“Just wait, is what he would tell you.” Wait for a bison to separate himself from the herd then track him with your lens. If he finds a good dirt pit, he’ll roll in it to remove parasites from his fur, kicking up a dust storm.
Tom Murphy of Livingston, Montana, who was our nature and photo guide for the day, spends 100 days a year in Yellowstone and knows every inch of the park. He has published a lot of coffee table books which prove that his knowledge of the behaviors and migration habits of America’s largest land mammal pays off.
While we’re fumbling with the camera and its firm count of shutter speeds and f/stops, we have a chance at the shot. My 300-millimeter lens is trained on a 2,000-pound beast, a bull with gleaming horns and a dark, shaggy neck rising up out of the dust against back country Yellowstone wild lands.

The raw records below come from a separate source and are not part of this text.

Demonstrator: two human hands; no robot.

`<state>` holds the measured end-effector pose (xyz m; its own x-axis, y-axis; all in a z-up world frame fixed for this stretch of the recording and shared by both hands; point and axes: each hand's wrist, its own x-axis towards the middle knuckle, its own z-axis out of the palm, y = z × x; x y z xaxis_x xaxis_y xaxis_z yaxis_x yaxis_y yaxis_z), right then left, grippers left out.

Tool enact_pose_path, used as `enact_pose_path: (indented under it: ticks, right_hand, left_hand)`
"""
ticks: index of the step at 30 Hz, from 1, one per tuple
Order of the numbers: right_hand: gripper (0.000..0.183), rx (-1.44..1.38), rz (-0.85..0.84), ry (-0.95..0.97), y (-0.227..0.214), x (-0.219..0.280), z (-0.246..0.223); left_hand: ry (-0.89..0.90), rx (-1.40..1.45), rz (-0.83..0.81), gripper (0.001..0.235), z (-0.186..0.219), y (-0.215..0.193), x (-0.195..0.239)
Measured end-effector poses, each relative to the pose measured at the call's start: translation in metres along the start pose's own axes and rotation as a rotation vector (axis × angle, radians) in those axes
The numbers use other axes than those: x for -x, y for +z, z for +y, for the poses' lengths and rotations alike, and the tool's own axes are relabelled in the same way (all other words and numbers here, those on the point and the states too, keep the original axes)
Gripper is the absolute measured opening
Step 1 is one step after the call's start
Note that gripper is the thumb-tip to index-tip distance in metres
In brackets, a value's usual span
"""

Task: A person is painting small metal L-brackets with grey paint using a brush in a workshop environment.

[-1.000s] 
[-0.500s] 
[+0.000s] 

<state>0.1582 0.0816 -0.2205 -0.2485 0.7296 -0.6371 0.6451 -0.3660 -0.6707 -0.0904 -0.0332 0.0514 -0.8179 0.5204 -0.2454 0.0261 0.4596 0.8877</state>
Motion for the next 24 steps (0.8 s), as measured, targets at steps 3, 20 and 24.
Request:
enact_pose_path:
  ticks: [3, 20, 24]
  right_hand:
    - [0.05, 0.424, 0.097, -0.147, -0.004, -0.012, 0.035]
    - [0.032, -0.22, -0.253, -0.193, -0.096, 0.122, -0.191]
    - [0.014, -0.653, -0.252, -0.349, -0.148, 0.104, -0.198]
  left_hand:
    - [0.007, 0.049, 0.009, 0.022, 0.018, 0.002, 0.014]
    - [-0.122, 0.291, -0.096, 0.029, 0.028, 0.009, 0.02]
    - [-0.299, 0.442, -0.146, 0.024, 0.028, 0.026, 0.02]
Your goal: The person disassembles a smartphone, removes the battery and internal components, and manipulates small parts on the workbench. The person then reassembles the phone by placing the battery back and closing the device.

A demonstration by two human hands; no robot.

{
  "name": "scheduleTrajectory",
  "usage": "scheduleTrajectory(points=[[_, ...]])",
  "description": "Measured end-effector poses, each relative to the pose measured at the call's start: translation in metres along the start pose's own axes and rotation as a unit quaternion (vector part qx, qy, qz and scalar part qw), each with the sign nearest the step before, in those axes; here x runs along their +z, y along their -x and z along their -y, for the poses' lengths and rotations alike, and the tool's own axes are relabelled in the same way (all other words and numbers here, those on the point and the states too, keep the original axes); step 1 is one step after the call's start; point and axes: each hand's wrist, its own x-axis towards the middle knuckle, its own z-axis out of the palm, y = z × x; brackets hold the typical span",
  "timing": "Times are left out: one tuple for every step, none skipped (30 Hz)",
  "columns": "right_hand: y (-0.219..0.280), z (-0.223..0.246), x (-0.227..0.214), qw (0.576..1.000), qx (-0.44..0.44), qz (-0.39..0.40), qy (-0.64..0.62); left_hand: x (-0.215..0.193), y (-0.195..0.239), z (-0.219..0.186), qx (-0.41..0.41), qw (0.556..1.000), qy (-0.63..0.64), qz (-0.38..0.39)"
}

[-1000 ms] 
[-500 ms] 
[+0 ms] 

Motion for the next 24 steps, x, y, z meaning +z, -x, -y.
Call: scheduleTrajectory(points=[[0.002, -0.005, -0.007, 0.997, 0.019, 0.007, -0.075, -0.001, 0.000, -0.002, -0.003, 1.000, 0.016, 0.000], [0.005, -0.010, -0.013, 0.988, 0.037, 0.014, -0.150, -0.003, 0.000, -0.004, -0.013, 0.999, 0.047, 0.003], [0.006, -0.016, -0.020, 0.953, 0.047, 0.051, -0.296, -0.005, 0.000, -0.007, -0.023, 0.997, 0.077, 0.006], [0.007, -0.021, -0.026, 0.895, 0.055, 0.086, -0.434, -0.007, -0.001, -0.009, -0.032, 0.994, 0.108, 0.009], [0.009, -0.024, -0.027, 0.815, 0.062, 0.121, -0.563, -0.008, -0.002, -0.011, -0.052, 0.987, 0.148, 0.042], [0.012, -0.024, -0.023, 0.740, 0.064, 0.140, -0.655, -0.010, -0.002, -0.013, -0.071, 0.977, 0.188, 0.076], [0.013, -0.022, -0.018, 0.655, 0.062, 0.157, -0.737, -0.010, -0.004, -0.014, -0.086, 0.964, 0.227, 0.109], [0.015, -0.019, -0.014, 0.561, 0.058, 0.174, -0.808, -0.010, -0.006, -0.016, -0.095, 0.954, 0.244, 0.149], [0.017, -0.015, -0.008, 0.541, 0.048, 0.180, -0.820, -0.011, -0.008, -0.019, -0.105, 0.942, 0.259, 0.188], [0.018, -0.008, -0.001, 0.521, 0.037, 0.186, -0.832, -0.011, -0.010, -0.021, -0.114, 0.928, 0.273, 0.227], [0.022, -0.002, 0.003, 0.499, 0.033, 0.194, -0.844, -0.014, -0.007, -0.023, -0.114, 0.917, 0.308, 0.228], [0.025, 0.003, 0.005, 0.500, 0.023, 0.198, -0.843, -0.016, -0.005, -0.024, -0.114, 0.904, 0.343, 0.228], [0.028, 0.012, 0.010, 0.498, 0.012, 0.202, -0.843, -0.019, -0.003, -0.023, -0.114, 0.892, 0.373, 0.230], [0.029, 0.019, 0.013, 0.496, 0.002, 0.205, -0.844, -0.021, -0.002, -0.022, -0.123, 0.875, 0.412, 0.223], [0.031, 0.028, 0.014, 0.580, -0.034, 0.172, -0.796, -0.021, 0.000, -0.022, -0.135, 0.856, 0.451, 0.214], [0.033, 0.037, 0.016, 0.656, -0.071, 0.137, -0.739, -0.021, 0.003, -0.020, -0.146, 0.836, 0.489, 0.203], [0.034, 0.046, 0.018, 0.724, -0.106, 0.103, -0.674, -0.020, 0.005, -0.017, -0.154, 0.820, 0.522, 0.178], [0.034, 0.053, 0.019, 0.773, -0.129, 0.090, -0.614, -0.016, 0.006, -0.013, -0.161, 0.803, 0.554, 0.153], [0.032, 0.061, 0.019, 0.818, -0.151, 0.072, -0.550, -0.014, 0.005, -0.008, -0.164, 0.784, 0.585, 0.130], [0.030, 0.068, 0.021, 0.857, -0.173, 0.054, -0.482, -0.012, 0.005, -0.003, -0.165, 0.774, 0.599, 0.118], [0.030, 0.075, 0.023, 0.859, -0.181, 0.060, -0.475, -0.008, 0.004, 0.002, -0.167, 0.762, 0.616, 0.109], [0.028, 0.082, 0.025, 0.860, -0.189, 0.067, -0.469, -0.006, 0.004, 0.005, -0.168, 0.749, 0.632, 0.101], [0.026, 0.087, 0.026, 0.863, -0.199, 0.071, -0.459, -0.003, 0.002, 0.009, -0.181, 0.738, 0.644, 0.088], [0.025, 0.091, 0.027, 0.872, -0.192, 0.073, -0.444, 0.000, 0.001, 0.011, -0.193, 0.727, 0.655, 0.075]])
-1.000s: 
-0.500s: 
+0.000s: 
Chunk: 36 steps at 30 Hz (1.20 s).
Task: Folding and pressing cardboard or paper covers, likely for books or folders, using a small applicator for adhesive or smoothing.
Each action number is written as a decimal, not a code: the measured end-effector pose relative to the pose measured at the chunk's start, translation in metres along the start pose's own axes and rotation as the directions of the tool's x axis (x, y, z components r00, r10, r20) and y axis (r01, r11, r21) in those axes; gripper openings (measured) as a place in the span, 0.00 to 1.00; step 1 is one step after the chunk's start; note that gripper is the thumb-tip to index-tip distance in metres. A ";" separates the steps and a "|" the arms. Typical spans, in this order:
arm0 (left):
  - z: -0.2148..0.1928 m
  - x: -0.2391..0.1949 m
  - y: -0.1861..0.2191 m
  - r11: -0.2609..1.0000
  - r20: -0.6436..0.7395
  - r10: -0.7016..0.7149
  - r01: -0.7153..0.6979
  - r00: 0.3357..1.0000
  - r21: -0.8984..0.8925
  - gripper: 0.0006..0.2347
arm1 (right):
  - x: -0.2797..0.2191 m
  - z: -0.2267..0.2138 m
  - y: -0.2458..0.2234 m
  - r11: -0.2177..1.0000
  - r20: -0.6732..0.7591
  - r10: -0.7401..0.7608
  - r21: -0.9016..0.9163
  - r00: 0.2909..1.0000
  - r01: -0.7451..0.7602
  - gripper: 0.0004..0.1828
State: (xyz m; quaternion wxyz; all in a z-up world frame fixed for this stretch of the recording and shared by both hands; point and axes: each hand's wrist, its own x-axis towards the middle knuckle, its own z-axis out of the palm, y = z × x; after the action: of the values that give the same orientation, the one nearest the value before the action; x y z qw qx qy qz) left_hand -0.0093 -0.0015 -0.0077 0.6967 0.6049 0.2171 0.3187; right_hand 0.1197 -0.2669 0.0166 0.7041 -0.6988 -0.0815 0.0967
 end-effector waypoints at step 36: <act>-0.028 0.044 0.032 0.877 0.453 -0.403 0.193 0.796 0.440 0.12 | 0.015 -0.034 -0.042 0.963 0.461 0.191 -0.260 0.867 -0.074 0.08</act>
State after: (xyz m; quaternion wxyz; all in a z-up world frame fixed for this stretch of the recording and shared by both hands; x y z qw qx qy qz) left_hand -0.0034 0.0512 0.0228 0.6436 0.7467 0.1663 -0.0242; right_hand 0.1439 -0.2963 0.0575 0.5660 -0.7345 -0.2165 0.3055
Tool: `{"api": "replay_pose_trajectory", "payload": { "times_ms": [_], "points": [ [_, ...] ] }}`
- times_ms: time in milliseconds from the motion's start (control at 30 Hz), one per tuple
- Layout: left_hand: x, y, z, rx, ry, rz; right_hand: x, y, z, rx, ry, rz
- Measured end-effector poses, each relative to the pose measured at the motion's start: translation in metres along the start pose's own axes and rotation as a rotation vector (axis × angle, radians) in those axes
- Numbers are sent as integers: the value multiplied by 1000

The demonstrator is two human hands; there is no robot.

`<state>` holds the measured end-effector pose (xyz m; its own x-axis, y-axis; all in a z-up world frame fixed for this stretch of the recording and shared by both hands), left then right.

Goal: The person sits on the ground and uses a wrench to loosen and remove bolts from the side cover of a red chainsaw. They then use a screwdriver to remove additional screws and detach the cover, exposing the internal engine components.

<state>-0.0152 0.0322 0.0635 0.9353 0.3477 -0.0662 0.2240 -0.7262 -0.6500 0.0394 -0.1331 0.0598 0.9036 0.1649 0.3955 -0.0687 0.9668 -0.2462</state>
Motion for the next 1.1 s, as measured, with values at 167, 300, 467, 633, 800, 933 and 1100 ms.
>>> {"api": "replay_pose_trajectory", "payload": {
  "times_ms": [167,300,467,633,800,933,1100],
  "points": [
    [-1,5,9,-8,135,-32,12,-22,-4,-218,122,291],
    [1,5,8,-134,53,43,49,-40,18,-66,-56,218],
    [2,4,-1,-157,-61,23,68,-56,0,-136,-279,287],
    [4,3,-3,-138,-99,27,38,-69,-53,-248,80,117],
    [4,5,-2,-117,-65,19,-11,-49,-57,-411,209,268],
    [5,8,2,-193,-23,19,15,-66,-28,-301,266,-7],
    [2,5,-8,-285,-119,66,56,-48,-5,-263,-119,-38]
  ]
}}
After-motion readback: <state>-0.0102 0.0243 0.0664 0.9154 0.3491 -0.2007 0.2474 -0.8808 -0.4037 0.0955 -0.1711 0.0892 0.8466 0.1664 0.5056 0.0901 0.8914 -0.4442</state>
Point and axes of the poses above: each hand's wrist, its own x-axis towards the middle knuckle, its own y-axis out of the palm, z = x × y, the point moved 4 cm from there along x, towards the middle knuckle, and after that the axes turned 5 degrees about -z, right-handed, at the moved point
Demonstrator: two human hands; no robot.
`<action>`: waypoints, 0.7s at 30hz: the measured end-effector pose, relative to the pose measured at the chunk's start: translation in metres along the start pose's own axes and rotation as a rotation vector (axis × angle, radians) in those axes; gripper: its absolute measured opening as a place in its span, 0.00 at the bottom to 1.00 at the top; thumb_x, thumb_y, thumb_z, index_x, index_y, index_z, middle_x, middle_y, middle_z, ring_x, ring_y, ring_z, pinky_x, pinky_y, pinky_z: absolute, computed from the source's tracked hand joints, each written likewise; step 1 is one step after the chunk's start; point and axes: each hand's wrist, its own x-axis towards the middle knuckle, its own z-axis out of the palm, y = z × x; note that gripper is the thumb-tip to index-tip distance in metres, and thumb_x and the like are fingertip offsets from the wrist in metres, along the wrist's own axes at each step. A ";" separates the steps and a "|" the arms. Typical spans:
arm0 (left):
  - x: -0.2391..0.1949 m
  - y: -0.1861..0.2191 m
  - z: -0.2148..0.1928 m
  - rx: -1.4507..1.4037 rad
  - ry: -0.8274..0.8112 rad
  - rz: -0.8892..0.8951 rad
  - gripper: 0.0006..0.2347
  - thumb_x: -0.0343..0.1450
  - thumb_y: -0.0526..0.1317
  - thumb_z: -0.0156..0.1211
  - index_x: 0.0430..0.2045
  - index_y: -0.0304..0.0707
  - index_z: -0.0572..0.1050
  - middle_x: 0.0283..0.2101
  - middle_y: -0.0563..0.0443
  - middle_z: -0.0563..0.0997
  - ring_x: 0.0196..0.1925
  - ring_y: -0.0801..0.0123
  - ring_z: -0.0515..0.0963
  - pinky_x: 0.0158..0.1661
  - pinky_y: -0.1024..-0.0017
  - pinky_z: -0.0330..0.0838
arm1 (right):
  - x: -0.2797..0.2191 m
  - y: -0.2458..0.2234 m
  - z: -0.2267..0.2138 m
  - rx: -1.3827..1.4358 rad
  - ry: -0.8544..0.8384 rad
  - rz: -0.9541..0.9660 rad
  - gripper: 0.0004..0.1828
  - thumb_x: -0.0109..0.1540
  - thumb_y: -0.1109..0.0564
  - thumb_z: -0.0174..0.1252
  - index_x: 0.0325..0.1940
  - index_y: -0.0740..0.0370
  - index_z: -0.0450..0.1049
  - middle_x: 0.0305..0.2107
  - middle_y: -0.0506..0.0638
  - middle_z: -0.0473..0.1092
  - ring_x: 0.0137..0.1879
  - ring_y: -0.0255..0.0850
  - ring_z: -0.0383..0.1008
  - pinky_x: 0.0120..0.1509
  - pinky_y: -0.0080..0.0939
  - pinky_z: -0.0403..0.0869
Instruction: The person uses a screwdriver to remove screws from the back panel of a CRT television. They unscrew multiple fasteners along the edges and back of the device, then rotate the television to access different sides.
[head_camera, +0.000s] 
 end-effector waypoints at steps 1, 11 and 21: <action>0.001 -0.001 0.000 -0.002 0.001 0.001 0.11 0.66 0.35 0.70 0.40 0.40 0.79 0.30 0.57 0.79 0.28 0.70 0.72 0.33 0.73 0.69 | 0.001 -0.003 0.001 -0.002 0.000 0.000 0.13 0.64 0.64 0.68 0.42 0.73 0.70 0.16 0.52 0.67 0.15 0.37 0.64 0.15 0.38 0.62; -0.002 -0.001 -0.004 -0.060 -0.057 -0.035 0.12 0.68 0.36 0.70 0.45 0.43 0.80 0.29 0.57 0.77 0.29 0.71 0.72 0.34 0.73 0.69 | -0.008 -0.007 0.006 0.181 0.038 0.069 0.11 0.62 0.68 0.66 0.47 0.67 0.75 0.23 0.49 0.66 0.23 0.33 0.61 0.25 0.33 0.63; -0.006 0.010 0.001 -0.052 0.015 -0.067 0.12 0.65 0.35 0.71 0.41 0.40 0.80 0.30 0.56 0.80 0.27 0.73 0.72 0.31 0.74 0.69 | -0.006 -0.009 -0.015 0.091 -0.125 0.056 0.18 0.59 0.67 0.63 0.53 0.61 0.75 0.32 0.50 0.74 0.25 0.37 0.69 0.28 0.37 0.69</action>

When you travel the in-roads and learn how to set your camera for the glint to bounce off one of the bison’s enormous eyes, you are going to get pretty hungry. By lunchtime, any food will do.
We sat like bumps on a log, the quintessentially scenic mountain views more than compensating for the plain old sandwiches we had purchased from a grocery store the night before. Everywhere around us in the grove there was silence. It was a moment only a really large cookie could break.
Tom’s wife Bonnie packed his day bag with Monster cookies, a fanciful title for a pretty basic recipe mixing oatmeal, peanut butter, and chocolate chips, but these were big and thick and chewy and impressive, and were a hungry cowboy to stop by and water his horse at the creek, it would not be a bad thing to offer.
They were a sweet indulgence that stoked my fantasies of being a wildlife photographer, and made me hunger for more, to devour a bigger world.
Somehow they made the resulting shots using a shallow depth of field to melt the distant lodgepole pines and fields into a giant fuzzy canvas all the more beautiful.
Made me think about returning in winter to photograph the wolves. I hear that Bonnie serves crisp hot wontons filled with elk meat along with a rich chowder studded with potato chunks and sweet red salmon that Tom catches in Alaska.